He makes the same category mistake again! It’s becoming a pretty bad and ineffective opening statement. We are under no such burden, as this is not our view in the first place. Moreover, certainly the Bible never requires that [technically] non-biblical authority must be inspired. This is simply some fairy tale that White came up with or that he sopped up from some other anti-Catholic polemicist: equally out to sea.  The Bible teaches that tradition and Church can be infallible, as I believe I just demonstrated. It need not be “revelation” nor “inspired.” The council of Nicaea was not inspired and not revelation. It was infallible and binding. So was the council of Jerusalem.

If not, if it is on some lower level of inspiration, if it is not God-breathed,

It’s infallible . . .

then obviously you cannot unequally yoke it with the Bible. It cannot be an equal authority. Oral tradition must be inspired in exactly the same way as the Scriptures for it to function as Rome has claimed.

Nonsense again. The proper way to put it (in a far more learned and properly nuanced way than Mr. White does) is how Anglican Dr. Kelly did (cited above):

Scripture and tradition ranked as complementary authorities, media different in form but coincident in content.

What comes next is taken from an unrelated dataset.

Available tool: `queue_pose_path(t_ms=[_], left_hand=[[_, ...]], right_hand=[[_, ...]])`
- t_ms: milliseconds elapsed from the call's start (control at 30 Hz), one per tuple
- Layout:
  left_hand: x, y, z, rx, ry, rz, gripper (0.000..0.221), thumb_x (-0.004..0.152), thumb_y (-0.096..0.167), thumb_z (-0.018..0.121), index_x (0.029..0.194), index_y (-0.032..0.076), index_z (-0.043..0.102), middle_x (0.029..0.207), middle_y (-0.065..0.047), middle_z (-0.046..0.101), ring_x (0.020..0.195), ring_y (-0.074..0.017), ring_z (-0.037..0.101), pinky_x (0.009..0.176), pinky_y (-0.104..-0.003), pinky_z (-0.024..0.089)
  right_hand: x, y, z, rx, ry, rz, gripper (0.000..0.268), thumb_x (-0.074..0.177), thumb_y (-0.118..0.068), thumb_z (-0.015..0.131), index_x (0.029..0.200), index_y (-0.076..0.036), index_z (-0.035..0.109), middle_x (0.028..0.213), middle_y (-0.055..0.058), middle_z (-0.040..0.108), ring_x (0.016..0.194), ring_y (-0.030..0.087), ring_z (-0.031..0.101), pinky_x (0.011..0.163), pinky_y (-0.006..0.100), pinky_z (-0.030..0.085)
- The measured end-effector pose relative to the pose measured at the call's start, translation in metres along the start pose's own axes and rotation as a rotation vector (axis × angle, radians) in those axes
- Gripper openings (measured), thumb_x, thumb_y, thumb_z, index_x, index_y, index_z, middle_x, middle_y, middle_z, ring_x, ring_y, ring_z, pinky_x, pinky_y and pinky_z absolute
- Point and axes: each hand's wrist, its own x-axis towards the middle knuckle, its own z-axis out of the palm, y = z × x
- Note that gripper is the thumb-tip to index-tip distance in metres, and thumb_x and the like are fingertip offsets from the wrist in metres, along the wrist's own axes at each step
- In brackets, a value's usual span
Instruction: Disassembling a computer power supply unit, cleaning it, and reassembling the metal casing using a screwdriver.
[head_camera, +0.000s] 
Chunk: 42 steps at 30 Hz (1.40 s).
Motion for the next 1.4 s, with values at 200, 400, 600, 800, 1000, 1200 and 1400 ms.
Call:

To inquire which counted as superior or more ultimate is to pose the question in misleading terms. If Scripture was abundantly sufficient in principle, tradition was recognized as the surest clue to its interpretation, . . .

And Protestant historian Heiko Oberman, describing the views of “the pre-Augustinian Church” adds: “Only within the Church can this kerygma be handed down undefiled . . .” (The Harvest of Medieval Theology, Grand Rapids, Michigan: Eerdmans, revised 1967 edition, 367).

My patience is just about exhausted by this point, but by God’s grace, I shall continue on to the end of the Opening Statement.

I’d like to ask you to look with me at Matthew 15:1-6. I will begin, as time is fleeting, with verse 3, “Jesus replied, ‘Why do you break the command of God for the sake of your tradition? For God said, ‘Honor your father and mother and anyone who curses his father and mother must be put to death.’ But you say that if a man says to his father or mother, ‘Whatever help you might otherwise have received from me as a gift devoted to God,’ he is not to honor his father with it. Thus you nullify the Word of God for the sake of your tradition.”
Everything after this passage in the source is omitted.